● **WHAT THE TASK REQUIRES**: Please return all of the material exactly, with no line missing.

● **PROVIDED MATERIAL**:
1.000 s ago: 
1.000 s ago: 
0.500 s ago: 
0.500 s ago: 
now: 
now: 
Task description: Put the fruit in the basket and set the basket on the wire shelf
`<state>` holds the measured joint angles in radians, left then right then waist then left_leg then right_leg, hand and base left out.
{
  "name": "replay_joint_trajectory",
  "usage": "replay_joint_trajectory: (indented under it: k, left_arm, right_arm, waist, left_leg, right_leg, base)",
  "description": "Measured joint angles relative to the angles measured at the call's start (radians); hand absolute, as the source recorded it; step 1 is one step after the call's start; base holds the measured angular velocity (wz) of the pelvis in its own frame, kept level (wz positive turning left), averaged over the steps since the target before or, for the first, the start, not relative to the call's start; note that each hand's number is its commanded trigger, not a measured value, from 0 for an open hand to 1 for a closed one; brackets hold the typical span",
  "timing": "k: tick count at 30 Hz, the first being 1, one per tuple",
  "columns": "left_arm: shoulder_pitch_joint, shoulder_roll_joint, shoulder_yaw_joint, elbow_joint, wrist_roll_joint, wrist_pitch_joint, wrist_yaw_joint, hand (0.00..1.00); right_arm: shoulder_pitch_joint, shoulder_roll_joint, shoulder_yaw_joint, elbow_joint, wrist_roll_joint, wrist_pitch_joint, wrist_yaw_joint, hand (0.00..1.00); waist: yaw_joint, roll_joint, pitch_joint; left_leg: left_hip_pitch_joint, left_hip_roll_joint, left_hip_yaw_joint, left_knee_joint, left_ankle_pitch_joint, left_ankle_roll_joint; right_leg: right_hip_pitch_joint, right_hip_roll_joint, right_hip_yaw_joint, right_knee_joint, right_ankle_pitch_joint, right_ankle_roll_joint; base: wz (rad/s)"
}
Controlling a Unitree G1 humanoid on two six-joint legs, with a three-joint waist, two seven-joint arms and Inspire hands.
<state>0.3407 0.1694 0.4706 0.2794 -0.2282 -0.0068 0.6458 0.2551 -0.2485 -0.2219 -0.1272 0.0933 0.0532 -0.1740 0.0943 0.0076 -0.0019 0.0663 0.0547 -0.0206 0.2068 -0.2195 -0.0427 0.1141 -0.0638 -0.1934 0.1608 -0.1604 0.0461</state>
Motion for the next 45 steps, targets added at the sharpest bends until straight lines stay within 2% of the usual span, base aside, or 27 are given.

● **RESULT FOR THIS TASK**:
1.000 s ago: 
1.000 s ago: 
0.500 s ago: 
0.500 s ago: 
now: 
now: 
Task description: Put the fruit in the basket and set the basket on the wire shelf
`<state>` holds the measured joint angles in radians, left then right then waist then left_leg then right_leg, hand and base left out.
{
  "name": "replay_joint_trajectory",
  "usage": "replay_joint_trajectory: (indented under it: k, left_arm, right_arm, waist, left_leg, right_leg, base)",
  "description": "Measured joint angles relative to the angles measured at the call's start (radians); hand absolute, as the source recorded it; step 1 is one step after the call's start; base holds the measured angular velocity (wz) of the pelvis in its own frame, kept level (wz positive turning left), averaged over the steps since the target before or, for the first, the start, not relative to the call's start; note that each hand's number is its commanded trigger, not a measured value, from 0 for an open hand to 1 for a closed one; brackets hold the typical span",
  "timing": "k: tick count at 30 Hz, the first being 1, one per tuple",
  "columns": "left_arm: shoulder_pitch_joint, shoulder_roll_joint, shoulder_yaw_joint, elbow_joint, wrist_roll_joint, wrist_pitch_joint, wrist_yaw_joint, hand (0.00..1.00); right_arm: shoulder_pitch_joint, shoulder_roll_joint, shoulder_yaw_joint, elbow_joint, wrist_roll_joint, wrist_pitch_joint, wrist_yaw_joint, hand (0.00..1.00); waist: yaw_joint, roll_joint, pitch_joint; left_leg: left_hip_pitch_joint, left_hip_roll_joint, left_hip_yaw_joint, left_knee_joint, left_ankle_pitch_joint, left_ankle_roll_joint; right_leg: right_hip_pitch_joint, right_hip_roll_joint, right_hip_yaw_joint, right_knee_joint, right_ankle_pitch_joint, right_ankle_roll_joint; base: wz (rad/s)"
}
Controlling a Unitree G1 humanoid on two six-joint legs, with a three-joint waist, two seven-joint arms and Inspire hands.
<state>0.3407 0.1694 0.4706 0.2794 -0.2282 -0.0068 0.6458 0.2551 -0.2485 -0.2219 -0.1272 0.0933 0.0532 -0.1740 0.0943 0.0076 -0.0019 0.0663 0.0547 -0.0206 0.2068 -0.2195 -0.0427 0.1141 -0.0638 -0.1934 0.1608 -0.1604 0.0461</state>
Motion for the next 45 steps, targets added at the sharpest bends until straight lines stay within 2% of the usual span, base aside, or 27 are given.

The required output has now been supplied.